## WORK INSTRUCTIONS
Below are some records; find each line that carries the word "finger" and copy it.
++++ RECORDS ++++
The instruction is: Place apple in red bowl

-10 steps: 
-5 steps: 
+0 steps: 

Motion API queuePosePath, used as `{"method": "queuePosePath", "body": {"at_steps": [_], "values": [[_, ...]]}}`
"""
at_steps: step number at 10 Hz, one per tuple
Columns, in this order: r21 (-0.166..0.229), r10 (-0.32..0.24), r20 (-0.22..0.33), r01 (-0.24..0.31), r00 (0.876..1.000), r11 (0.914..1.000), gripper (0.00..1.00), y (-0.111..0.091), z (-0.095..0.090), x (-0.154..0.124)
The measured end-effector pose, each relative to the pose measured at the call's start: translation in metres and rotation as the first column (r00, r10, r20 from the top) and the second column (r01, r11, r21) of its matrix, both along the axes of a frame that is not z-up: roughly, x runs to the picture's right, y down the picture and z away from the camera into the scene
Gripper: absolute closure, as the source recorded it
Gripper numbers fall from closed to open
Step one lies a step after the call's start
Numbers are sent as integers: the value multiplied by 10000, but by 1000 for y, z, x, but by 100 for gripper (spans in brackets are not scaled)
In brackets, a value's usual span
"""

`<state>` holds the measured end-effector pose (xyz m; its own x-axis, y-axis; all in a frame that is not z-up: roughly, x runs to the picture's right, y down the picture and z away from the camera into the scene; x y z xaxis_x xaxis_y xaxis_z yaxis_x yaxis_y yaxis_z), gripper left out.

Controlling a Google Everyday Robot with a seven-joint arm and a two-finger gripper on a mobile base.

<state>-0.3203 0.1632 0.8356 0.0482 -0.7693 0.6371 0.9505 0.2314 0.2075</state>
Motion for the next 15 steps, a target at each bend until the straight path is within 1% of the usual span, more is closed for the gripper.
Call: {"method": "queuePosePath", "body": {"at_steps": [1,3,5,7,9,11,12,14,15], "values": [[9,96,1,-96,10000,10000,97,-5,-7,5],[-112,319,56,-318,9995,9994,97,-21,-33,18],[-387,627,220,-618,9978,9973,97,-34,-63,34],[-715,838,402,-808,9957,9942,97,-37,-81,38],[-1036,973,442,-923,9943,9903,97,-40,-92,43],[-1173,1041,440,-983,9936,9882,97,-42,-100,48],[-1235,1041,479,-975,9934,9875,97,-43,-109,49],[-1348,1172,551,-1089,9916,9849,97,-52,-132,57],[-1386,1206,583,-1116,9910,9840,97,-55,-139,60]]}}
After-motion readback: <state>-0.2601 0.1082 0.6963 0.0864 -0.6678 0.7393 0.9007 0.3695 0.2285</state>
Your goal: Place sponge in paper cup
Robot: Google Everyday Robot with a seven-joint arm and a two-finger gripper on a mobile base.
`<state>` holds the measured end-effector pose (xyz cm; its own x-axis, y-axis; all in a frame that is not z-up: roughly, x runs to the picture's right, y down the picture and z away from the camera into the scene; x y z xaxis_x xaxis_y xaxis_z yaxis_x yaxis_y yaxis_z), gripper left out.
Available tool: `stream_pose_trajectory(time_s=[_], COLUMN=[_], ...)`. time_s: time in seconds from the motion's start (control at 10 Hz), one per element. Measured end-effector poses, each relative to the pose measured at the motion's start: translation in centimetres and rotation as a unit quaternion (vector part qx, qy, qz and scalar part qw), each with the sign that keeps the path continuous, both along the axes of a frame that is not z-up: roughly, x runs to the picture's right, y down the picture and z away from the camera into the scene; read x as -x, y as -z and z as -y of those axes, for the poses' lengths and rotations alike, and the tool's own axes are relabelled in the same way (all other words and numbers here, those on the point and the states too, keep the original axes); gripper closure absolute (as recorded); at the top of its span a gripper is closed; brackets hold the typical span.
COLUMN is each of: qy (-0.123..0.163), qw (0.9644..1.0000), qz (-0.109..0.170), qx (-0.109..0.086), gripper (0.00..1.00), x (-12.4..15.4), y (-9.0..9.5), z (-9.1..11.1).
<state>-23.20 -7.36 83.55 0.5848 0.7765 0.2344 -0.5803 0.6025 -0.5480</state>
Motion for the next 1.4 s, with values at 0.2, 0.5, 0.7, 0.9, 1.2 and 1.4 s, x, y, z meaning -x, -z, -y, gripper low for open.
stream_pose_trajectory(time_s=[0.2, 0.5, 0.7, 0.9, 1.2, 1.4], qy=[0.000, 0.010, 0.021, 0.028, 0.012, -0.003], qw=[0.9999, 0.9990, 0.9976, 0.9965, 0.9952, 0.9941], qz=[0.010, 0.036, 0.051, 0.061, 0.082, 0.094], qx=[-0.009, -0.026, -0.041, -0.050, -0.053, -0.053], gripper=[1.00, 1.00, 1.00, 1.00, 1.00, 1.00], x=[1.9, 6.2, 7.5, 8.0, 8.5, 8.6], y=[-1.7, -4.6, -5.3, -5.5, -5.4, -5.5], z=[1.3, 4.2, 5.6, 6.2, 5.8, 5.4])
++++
## EXPECTED ANSWER
Controlling a Google Everyday Robot with a seven-joint arm and a two-finger gripper on a mobile base.
Robot: Google Everyday Robot with a seven-joint arm and a two-finger gripper on a mobile base.

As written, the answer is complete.